Data supplied:
━━━━━━━━━━━━━━━━━━━━

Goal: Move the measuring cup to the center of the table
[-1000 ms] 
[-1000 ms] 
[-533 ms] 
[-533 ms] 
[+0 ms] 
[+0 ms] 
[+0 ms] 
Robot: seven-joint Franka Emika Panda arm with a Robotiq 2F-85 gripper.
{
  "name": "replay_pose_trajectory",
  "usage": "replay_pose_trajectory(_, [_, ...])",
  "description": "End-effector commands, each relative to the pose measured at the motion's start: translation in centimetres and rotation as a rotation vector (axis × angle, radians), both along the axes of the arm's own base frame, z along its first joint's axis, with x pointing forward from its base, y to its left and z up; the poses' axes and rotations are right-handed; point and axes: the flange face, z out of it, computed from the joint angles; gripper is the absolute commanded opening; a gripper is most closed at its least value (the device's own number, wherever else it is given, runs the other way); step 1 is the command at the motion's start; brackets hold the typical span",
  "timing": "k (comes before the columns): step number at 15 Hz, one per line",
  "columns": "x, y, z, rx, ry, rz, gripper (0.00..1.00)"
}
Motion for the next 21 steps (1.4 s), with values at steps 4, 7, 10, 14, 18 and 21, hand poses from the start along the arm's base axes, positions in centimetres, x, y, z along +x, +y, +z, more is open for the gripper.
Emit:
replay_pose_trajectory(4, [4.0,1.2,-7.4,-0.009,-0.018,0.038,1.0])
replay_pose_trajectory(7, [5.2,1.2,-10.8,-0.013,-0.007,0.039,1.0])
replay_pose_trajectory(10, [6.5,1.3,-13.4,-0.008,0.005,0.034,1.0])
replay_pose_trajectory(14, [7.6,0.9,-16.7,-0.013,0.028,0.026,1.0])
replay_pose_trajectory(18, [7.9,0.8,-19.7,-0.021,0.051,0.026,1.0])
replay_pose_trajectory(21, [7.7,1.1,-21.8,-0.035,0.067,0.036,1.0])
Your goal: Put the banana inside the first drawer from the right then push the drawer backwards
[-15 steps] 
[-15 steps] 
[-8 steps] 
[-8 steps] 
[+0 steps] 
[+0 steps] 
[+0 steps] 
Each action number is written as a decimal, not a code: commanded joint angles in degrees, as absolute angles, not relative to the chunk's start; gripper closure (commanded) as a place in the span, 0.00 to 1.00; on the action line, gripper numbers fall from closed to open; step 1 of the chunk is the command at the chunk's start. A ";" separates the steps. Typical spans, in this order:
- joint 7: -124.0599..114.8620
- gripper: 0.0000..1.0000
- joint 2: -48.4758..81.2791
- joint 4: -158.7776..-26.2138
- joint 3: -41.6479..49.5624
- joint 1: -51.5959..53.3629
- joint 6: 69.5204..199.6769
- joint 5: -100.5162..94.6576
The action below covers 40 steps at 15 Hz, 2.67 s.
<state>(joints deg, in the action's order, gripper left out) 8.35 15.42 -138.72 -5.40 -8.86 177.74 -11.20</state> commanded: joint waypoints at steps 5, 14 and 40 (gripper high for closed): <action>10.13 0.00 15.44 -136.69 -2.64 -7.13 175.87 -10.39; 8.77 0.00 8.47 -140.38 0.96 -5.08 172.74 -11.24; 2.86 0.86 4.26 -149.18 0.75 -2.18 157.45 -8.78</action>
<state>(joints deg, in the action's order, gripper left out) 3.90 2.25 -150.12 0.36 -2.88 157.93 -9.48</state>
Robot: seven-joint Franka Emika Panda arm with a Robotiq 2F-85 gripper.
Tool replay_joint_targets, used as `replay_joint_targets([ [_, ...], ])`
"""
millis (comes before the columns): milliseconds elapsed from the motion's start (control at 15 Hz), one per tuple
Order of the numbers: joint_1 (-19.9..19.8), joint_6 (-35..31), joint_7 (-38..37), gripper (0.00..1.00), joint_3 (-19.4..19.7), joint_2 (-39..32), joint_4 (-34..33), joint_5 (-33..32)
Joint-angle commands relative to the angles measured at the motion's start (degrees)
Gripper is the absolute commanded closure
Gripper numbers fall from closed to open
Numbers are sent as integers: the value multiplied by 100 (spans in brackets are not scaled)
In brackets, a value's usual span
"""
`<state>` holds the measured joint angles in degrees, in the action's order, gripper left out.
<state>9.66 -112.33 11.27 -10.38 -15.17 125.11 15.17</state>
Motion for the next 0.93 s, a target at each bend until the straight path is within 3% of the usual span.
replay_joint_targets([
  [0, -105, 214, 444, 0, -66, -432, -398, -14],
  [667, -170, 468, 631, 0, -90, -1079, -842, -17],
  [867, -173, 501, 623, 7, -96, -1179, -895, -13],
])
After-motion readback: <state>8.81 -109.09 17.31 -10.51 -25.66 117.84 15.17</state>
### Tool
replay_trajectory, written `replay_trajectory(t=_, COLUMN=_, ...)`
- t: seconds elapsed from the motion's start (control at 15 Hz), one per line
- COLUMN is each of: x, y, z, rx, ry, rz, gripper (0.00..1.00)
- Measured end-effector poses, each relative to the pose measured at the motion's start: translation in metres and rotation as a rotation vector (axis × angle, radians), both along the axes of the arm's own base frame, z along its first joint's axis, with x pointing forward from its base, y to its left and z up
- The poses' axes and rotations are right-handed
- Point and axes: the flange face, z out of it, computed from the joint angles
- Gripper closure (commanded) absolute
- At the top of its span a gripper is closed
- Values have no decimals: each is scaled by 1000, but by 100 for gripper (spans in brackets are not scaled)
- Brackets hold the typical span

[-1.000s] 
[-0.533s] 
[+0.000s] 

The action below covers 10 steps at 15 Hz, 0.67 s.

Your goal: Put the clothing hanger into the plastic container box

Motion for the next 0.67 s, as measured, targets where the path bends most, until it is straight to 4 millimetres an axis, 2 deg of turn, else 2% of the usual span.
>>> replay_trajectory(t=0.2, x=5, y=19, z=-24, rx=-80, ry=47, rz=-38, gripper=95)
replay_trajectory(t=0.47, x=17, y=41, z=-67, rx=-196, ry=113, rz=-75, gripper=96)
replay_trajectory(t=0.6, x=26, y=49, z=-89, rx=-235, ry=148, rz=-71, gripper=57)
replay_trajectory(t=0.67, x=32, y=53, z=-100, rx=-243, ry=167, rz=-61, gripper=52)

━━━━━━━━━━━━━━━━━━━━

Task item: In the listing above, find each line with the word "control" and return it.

Solution:
millis (comes before the columns): milliseconds elapsed from the motion's start (control at 15 Hz), one per tuple
- t: seconds elapsed from the motion's start (control at 15 Hz), one per line

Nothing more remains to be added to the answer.